* [Dataset extract]:

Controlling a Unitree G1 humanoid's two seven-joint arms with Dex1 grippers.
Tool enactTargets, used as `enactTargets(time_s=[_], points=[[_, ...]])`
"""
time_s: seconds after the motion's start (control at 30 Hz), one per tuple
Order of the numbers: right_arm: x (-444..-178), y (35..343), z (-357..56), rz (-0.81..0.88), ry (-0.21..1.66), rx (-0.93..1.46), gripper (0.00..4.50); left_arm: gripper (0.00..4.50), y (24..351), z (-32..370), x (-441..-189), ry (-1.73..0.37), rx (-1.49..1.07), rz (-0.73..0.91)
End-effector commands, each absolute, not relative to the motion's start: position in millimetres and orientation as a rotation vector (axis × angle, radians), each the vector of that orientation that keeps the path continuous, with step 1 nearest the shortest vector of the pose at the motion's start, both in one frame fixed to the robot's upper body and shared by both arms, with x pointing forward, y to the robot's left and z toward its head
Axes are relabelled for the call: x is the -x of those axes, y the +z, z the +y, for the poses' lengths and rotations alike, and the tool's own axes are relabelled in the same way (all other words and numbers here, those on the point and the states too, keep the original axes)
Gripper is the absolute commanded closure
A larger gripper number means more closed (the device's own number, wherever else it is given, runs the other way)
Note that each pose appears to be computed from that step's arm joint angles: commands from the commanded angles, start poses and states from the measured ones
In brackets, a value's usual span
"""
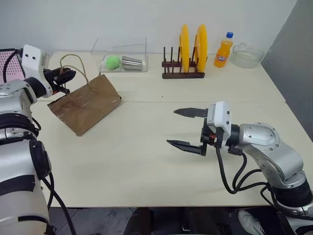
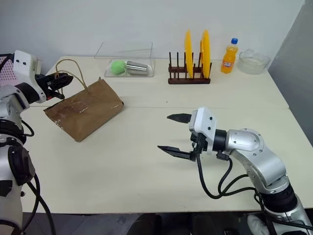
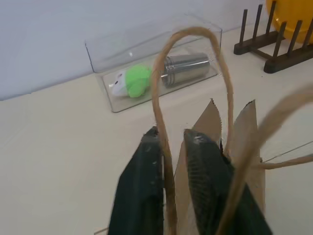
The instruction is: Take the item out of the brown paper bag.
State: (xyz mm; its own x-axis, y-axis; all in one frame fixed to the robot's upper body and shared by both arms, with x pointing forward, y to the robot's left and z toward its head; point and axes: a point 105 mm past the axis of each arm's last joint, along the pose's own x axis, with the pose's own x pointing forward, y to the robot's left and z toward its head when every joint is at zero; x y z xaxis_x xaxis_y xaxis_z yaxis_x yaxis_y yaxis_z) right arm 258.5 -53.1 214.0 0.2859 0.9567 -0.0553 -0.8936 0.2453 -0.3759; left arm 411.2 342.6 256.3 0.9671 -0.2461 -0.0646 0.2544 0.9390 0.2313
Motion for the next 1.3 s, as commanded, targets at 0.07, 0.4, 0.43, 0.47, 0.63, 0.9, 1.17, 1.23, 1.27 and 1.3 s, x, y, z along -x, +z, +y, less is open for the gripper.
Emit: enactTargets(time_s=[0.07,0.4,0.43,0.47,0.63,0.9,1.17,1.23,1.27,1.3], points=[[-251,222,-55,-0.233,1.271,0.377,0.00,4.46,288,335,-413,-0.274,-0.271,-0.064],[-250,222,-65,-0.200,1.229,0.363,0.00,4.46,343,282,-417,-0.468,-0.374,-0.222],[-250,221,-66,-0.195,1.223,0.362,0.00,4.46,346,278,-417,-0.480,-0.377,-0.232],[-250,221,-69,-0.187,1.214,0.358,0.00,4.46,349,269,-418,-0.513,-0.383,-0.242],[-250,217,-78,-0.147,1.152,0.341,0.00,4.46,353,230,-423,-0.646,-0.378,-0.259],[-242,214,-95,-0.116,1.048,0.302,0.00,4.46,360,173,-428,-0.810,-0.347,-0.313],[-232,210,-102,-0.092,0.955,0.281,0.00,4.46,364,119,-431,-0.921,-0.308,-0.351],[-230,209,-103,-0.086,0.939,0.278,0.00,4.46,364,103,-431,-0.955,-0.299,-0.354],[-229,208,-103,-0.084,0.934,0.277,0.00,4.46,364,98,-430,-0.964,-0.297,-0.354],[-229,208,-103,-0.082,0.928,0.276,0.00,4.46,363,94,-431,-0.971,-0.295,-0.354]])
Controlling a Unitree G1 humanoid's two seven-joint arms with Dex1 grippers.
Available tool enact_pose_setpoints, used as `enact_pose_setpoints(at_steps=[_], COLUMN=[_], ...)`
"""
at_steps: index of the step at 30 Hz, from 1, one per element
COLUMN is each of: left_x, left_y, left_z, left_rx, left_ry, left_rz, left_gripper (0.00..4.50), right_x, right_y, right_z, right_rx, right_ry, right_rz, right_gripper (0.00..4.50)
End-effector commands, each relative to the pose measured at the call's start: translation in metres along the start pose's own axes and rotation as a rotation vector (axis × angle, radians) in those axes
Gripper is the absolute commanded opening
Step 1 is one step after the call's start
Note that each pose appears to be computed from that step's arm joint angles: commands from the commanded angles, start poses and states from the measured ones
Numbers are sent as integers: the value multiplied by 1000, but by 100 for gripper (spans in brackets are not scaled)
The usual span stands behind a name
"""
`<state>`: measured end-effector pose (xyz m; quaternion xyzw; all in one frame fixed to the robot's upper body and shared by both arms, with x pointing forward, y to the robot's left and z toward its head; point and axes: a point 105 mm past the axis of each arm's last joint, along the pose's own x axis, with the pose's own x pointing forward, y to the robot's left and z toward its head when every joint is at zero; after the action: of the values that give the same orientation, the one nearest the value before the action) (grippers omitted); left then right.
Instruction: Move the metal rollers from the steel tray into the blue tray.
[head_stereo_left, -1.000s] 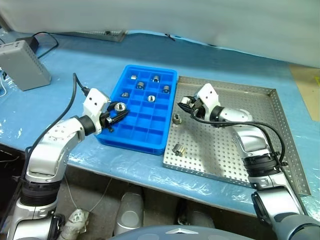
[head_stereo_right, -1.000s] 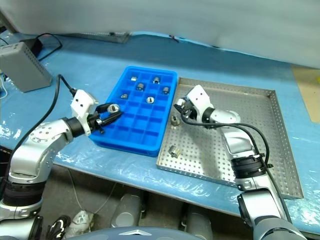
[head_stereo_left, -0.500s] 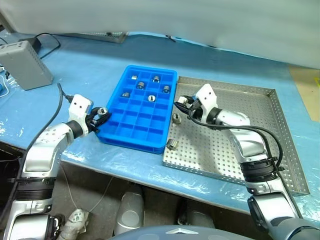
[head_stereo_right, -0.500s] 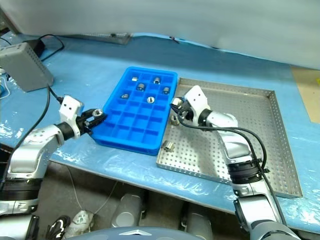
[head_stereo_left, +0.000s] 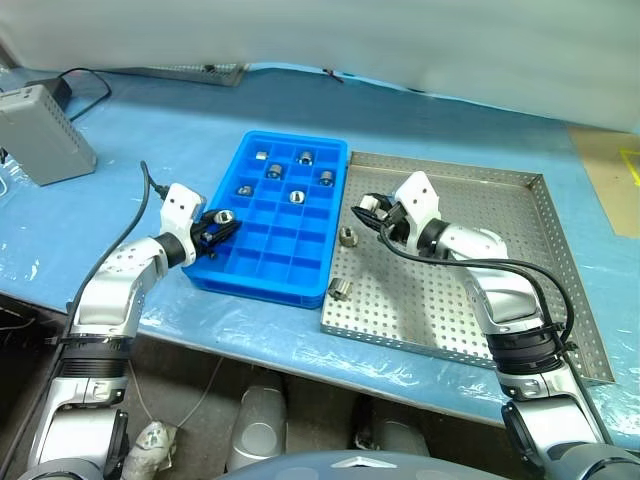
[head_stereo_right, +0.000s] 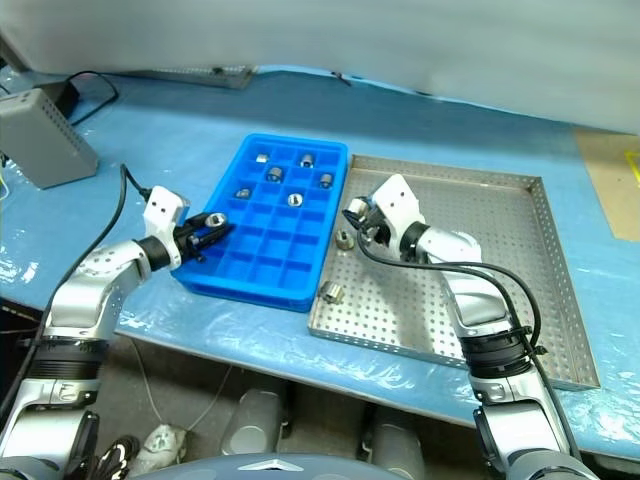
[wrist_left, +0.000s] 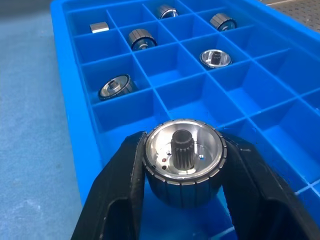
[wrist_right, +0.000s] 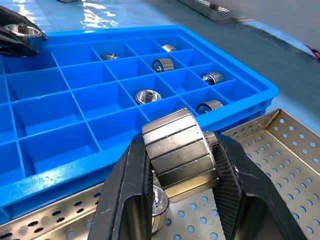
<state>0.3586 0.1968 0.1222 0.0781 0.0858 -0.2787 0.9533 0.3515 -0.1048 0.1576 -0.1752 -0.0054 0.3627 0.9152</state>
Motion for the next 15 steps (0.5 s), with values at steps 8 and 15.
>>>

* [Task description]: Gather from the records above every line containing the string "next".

* [Result of this exercise]:
Motion for the next 1.3 s, as commanded, targets at 0.07, 0.4, 0.43, 0.47, 0.63, 0.9, 1.17, 1.23, 1.27 and 1.3 s, x, y, z along -x, +z, +y, less is open for the gripper.
Motion for the next 15 steps (0.5 s), with values at steps 8 and 15.

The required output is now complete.